# Family death changed Halloween plans?



## DeathTouch (Sep 6, 2005)

I just recently had a death in the family. I was wondering if anyone here has had the same and has it affected the way you build props or stopped you from doing them all together? Or did it only fuel your Halloween fire more? I guess this would also go for someone you know as well.

Initially, I thought that making tombstones and skulls might be in some way dishonoring my mother’s memory. But all that changed once I got home and my grandmother showed me letters from my mother back when I was first born. Page after page of nothing but talk of making things for Halloween. Mostly Halloween costumes and make-up.
My father came forward and told me a few days ago that my mother, who was a beautician, secretly wanted to become a Halloween make-up FX artist. I think my mouth about dropped when I heard this. If I had only knew earlier I could have let her go through my Transworld bag of FX Make-up stuff. She could have gone crazy with that stuff. But I should have known anyway. When I was little my mom used to make it look like I had a bullet wound and deep cuts to my face by using tissue paper and eyelash adhesive. Then she would pour a little fake blood in the cut or hole. It was so real looking people would scream when I walked the halls in High School. (It was a costume day) The next year she would cut hair fibers off a costume fabric and use eyelash adhesive to glue it to my face. Instant werewolf.

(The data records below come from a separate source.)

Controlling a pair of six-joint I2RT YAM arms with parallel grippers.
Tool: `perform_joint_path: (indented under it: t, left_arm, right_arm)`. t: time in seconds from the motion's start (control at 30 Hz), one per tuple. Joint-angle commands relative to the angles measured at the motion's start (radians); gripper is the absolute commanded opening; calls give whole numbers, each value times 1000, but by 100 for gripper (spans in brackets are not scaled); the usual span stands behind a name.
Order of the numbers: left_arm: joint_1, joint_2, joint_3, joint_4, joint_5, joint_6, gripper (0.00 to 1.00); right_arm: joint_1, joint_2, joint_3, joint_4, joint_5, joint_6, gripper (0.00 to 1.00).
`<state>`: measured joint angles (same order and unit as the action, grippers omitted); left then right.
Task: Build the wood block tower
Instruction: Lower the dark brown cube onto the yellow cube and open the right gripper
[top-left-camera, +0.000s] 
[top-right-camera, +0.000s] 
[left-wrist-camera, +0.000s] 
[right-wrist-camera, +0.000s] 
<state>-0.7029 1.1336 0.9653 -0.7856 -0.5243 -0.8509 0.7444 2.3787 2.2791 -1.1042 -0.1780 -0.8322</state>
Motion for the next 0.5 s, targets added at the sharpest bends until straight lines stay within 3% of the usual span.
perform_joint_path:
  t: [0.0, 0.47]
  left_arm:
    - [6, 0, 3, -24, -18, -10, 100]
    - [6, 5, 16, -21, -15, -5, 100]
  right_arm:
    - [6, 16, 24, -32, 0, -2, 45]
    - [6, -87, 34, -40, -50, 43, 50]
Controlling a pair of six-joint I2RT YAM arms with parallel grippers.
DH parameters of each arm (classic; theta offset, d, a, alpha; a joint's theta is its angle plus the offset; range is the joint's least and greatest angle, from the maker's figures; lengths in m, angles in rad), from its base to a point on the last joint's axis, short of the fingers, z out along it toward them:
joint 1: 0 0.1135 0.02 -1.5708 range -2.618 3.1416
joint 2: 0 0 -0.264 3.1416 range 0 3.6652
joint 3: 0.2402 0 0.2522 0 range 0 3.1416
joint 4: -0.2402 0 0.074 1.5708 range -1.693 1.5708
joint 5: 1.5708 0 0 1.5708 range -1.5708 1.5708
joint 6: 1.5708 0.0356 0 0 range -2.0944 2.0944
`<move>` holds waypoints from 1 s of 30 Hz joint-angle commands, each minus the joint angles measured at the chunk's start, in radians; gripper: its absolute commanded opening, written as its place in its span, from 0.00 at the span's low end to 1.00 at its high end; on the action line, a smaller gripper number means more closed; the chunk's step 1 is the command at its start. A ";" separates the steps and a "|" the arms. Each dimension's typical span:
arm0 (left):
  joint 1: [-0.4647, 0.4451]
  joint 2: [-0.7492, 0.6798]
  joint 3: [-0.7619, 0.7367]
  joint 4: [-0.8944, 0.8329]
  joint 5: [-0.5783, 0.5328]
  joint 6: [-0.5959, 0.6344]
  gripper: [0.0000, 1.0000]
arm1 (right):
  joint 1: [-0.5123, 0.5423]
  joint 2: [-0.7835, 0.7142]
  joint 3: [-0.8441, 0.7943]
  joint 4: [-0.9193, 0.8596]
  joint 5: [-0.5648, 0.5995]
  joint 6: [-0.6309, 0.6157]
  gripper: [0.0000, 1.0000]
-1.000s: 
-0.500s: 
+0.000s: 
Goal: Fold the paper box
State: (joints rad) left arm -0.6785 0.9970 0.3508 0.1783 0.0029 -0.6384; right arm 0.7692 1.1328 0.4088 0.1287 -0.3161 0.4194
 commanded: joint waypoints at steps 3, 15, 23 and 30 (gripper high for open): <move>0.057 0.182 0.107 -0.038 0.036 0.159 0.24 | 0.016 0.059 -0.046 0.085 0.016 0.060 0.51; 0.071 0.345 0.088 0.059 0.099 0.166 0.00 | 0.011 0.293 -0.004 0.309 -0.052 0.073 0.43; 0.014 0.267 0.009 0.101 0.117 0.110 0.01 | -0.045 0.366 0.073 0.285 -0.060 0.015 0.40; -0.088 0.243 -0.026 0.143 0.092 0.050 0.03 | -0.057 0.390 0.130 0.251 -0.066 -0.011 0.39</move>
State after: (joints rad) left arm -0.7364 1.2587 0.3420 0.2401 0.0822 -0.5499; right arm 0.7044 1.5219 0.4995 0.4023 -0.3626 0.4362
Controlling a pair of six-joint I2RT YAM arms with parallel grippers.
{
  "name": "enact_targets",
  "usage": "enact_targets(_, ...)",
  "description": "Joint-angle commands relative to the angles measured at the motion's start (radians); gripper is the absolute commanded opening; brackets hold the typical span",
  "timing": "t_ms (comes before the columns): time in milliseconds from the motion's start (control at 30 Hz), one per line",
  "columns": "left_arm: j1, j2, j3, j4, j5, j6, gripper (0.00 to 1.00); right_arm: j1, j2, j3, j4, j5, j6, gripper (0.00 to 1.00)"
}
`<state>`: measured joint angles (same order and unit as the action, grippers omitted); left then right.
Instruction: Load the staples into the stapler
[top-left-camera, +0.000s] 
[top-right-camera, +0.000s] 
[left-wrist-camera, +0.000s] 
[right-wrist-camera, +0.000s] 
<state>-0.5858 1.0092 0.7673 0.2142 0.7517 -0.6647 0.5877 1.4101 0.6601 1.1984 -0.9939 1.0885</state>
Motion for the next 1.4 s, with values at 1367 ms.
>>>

So I guess through all this, I would say my answer would be that it has only strengthen my love of Halloween.


----------



## Frighteners Entertainment (Jan 24, 2006)

Thanks for sharing DT!


----------



## krypt (Oct 25, 2005)

hang in there bud.......and keep up the props and halloween and all.... that story should be plenty of inspiration.....i realy dont know what to say


----------



## Sinister (Apr 18, 2004)

Way to go, DT. It's cool to know the presence of your mother was still there to spur you on to do what you love. That was a very inspirational piece. Thanks for sharing it.


----------



## Vlad (Aug 2, 2005)

Hi DT. I'm so sorry to hear of you and your families loss. I know there are no words that can really comfort you now, but I did indeed have a similar story/situation. 
My brother passed away some years ago, and we buried him on Halloween day. He and I had spent our childhood making small haunted walk throughs in the basement, and would take turns trying to outdo each other. As I grew older, and began decorating outside, he was the one next to me crouching by the front picture window watching the TOTers reactions. When I got married and moved away, and began decorating my own home, he showed up every year in a different costume, and we'd hang out together answering the door, and watching horror flicks till the wee hours every Halloween night.
I can remember standing at his graveside, not wanting to do anything for that Halloween day, when I suddenly realised that letting the kids down would be the last thing he'd want to happen. I remember smiling, and thinking to myself that only he could have gotten me into a graveyard on Halloween. I went home that day and dragged out every Halloween decoration I had. My Mom was pretty shocked that I was going on with the celebration, but even she knew it was what he would have wanted. Till this day she doesn't really celebrate Halloween, other than coming over to our house.
There's no way that we're dishonoring the ones we lost that loved our holiday with the same passion that we do. We're doing it even more, because they'd want us to be happy, and want us to pick up where they left off. This is the year for you to pull out all the stops in her memory. Hang in there my friend, there'll be smiles mixed with the tears in every prop you make.


----------



## Frighteners Entertainment (Jan 24, 2006)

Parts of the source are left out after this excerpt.